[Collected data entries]
☆ ☆ ☆ ☆ ☆ ☆ ☆
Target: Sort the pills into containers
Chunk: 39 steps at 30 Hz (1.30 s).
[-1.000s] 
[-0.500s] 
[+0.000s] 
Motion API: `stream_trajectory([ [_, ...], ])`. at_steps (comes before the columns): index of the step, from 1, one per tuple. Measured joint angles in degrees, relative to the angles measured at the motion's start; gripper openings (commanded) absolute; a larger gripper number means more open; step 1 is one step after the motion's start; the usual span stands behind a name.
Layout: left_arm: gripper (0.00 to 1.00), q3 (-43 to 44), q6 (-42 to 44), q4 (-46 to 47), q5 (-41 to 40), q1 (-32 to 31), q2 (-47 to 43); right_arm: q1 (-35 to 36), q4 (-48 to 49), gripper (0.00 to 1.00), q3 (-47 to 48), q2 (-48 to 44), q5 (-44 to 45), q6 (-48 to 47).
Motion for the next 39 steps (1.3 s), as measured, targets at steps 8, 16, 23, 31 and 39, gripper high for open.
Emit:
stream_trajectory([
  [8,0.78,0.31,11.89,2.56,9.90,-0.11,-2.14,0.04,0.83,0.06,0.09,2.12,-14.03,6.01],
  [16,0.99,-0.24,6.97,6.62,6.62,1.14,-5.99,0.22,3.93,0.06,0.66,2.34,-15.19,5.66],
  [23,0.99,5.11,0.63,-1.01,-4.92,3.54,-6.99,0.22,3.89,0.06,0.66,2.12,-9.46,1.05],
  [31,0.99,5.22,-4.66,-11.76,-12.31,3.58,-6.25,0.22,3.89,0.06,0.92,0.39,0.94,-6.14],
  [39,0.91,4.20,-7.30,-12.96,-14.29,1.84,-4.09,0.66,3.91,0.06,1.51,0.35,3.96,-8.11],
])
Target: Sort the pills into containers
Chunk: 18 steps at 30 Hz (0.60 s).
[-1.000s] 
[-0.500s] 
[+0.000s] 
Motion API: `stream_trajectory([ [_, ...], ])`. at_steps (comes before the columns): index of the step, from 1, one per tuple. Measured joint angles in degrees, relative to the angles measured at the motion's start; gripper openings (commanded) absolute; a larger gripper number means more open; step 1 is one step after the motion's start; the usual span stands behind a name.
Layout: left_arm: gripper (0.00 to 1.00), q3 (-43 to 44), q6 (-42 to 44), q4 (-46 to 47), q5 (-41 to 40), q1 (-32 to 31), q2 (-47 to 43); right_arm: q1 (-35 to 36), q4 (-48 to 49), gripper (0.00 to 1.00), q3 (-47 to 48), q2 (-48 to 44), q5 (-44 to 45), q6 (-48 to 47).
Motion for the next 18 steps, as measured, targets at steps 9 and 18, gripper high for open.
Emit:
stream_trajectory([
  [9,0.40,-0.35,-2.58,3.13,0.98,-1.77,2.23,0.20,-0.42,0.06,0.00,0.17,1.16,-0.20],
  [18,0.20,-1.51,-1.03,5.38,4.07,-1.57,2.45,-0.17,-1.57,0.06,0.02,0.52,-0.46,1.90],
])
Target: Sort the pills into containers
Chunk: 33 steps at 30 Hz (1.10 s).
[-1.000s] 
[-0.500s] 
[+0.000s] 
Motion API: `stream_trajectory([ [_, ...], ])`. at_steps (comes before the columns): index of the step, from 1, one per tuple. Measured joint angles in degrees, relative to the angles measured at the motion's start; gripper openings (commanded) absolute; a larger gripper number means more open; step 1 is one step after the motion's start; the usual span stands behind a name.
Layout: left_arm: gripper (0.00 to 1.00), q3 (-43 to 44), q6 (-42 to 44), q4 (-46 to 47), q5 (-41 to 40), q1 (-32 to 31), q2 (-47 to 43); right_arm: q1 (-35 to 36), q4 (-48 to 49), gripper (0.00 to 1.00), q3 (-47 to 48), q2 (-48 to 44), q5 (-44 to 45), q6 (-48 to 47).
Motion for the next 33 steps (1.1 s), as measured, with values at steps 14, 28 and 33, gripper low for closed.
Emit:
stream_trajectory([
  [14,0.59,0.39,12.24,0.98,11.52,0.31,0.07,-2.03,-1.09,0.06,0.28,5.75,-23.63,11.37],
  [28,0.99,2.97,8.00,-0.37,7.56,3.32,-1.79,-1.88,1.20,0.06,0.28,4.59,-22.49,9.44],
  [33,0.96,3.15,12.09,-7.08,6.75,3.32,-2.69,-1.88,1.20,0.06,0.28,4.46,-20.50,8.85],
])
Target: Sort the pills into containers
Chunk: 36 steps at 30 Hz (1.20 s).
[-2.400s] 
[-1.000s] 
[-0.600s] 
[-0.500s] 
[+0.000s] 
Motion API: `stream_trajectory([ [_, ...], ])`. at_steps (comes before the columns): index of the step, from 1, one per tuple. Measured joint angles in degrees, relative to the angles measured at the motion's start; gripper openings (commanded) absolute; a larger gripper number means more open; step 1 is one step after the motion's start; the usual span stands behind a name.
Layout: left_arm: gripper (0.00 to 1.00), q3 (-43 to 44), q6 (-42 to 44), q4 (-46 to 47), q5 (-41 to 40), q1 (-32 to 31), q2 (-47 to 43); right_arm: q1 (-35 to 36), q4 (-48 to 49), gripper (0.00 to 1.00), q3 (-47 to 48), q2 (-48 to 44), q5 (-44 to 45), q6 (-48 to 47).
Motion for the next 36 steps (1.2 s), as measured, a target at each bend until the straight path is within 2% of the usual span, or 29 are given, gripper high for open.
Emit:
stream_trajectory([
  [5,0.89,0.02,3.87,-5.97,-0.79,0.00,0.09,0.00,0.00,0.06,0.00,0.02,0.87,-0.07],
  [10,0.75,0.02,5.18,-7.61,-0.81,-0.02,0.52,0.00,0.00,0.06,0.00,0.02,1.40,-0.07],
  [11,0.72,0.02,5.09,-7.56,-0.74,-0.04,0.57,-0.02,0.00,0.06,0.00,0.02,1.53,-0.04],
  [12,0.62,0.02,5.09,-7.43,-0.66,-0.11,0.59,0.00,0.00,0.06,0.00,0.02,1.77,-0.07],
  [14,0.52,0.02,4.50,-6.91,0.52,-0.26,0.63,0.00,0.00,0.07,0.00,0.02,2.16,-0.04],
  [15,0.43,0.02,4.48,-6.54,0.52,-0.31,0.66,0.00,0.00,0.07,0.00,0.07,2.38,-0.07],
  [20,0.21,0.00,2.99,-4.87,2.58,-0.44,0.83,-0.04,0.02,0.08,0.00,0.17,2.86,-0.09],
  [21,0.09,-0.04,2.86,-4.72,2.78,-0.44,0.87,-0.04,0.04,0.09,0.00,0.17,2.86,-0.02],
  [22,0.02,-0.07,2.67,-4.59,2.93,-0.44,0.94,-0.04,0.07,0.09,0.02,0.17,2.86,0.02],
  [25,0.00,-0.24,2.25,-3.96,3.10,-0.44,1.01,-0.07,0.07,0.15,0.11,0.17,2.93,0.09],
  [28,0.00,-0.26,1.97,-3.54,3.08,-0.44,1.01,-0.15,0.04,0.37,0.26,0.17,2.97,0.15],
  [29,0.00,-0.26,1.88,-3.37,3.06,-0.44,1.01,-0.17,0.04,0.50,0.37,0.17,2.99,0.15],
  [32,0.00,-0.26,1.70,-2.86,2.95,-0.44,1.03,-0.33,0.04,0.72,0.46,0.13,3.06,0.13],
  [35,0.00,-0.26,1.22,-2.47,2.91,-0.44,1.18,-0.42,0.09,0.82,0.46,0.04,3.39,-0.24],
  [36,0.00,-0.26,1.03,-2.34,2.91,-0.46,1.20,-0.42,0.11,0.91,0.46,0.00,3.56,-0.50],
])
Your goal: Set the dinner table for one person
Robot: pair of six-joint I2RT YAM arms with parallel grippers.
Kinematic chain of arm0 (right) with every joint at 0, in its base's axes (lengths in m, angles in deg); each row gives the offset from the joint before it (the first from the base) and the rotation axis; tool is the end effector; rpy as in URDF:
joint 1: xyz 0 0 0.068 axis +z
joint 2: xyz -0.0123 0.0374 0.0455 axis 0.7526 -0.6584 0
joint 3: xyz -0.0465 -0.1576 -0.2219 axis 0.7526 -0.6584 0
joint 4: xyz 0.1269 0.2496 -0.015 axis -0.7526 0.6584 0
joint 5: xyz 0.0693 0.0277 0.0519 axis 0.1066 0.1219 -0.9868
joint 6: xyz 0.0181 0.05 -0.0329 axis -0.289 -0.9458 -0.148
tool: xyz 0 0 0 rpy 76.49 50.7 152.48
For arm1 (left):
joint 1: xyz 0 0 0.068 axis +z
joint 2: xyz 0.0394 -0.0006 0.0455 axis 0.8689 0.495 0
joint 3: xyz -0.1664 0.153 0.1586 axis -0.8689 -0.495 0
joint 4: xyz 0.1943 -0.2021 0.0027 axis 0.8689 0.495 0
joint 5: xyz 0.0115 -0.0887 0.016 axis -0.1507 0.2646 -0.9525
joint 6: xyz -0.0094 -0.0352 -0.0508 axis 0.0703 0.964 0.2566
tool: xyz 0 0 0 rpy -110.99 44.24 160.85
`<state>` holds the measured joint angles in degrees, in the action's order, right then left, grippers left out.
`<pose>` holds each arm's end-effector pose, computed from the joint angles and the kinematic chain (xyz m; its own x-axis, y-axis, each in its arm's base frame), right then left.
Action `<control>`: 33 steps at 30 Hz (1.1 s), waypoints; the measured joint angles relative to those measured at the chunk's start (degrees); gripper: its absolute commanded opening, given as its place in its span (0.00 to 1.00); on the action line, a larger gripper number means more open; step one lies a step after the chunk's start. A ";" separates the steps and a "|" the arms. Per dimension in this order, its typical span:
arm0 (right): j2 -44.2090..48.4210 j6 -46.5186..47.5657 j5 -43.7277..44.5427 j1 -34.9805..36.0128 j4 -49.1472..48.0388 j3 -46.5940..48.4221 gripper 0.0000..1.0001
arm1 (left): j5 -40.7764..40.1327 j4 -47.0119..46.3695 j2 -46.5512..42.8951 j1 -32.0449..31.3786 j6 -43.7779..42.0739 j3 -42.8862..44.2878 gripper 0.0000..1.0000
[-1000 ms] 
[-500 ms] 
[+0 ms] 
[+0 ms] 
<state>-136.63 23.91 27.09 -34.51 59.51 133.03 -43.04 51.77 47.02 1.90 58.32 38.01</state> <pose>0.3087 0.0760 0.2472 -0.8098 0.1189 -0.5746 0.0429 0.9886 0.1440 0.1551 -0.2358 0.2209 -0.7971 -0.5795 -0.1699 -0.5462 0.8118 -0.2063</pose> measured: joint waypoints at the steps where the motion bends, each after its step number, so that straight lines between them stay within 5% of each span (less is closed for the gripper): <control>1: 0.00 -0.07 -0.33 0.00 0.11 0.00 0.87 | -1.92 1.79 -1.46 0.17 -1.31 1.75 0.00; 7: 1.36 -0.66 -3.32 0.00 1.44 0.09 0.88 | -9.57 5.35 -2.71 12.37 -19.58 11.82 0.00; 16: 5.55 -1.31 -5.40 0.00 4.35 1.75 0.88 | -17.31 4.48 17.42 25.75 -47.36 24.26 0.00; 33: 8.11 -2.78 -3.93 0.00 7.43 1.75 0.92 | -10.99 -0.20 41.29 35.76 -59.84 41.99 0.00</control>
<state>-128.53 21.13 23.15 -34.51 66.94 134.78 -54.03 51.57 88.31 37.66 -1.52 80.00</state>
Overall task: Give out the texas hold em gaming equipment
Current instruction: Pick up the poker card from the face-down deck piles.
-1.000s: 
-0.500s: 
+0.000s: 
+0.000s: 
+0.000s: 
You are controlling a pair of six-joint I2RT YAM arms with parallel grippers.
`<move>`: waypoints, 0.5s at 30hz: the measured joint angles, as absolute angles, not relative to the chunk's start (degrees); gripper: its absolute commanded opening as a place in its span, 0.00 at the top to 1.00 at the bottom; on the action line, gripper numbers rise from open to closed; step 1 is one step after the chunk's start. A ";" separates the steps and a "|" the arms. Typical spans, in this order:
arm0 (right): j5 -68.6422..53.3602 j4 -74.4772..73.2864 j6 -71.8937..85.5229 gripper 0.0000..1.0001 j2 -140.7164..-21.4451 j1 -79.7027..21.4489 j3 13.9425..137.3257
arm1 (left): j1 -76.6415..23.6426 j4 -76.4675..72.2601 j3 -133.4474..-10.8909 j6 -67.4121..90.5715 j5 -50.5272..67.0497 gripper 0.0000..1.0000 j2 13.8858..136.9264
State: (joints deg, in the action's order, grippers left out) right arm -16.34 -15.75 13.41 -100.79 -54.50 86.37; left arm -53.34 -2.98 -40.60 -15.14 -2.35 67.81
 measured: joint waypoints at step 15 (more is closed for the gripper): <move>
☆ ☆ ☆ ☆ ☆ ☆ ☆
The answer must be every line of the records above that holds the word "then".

## Answer space
`<state>` holds the measured joint angles in degrees, in the action's order, right then left, grippers left out.
`<pose>` holds each arm's end-effector pose, computed from the joint angles and the kinematic chain (xyz m; its own x-axis, y-axis, each in its arm's base frame), right then left.

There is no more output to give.